Supplied data –
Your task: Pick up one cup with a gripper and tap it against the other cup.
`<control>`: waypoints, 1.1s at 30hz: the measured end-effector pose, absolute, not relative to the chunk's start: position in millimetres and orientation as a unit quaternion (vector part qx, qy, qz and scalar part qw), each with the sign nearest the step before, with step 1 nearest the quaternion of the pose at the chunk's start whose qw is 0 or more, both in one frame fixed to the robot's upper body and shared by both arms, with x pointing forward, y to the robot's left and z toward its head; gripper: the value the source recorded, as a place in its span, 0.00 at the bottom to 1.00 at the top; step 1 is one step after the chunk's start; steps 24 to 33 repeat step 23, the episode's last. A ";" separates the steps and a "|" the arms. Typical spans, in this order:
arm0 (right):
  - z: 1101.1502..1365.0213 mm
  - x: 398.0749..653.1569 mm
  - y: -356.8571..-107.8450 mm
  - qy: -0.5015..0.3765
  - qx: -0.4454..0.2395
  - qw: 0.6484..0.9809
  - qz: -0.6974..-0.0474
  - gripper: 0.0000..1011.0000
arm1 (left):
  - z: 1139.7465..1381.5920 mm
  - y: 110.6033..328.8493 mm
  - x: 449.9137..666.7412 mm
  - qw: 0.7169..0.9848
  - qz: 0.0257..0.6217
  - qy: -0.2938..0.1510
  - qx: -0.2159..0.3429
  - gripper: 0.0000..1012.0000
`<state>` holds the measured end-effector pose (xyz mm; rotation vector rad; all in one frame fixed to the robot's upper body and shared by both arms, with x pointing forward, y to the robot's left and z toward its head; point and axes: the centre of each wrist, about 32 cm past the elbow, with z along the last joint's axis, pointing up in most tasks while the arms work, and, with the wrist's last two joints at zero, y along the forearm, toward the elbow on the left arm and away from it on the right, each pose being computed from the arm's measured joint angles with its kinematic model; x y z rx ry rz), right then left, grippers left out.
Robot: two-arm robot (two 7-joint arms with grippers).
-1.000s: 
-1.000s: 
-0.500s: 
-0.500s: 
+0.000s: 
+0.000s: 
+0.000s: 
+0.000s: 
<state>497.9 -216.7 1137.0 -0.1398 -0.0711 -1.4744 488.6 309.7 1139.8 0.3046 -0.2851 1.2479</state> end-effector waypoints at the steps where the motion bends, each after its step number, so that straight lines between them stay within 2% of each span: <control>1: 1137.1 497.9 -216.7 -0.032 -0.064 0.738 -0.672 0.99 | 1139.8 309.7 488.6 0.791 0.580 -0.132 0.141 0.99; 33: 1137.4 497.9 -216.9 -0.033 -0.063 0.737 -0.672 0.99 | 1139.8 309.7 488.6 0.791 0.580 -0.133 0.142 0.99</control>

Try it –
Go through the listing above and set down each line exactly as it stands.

Answer section –
Your task: Pick up one cup with a gripper and tap it against the other cup.
`<control>`: waypoints, 1.1s at 30hz: the measured end-effector pose, absolute, not relative to the chunk's start: position in millimetres and orientation as a unit quaternion (vector part qx, qy, qz and scalar part qw), each with the sign nearest the step before, with step 1 nearest the quaternion of the pose at the chunk's start whose qw is 0 or more, both in one frame fixed to the robot's upper body and shared by both arms, with x pointing forward, y to the robot's left and z toward its head; gripper: the value the source recorded, as a place in its span, 0.00 at the bottom to 1.00 at the top; step 1 is one step after the chunk's start; steps 24 to 33 repeat step 23, the episode's last. A ";" separates the steps and a "|" the arms. Typical spans, in this order:
arm0 (right):
  - z: 1101.1502..1365.0213 mm
  - x: 398.0749..653.1569 mm
  - y: -356.8571..-107.8450 mm
  - qy: -0.5015..0.3765
  - qx: -0.4454..0.2395
  - qw: 0.6484..0.9809
  - qz: -0.6974..-0.0474
  - gripper: 0.0000..1011.0000
arm1 (left):
  - z: 1139.7465..1381.5920 mm
  - y: 110.6033..328.8493 mm
  - x: 449.9137..666.7412 mm
  - qw: 0.7169..0.9848
  - qz: 0.0257..0.6217
  - qy: -0.2938..0.1510
  - qx: -0.2159..0.3429
  - gripper: 0.0000..1012.0000
`<state>` holds the measured end-effector pose (xyz mm; rotation vector rad; all in one frame fixed to the robot's upper body and shared by both arms, with x pointing forward, y to the robot's left and z toward its head; point and axes: the centre of each wrist, about 32 cm past the elbow, with z along the last joint's axis, pointing up in most tasks while the arms work, and, with the wrist's last two joints at zero, y along the forearm, toward the elbow on the left arm and away from it on the right, each pose being computed from the arm's measured joint angles with its kinematic model; x y z rx ry rz), right then left, grippers left out.
Robot: two-arm robot (two 7-joint arms with grippers).
-1.000s: 
-1.000s: 
-0.500s: 
-0.500s: 
+0.000s: 
+0.000s: 
+0.000s: 
+0.000s: 
<state>497.9 -216.7 1137.0 -0.1398 -0.0711 -1.4744 488.6 309.7 1139.8 0.3046 -0.2851 1.2479</state> end-effector waypoints at the steps where the motion bends, each after its step number, so that straight lines between them stay within 2% of each span: <control>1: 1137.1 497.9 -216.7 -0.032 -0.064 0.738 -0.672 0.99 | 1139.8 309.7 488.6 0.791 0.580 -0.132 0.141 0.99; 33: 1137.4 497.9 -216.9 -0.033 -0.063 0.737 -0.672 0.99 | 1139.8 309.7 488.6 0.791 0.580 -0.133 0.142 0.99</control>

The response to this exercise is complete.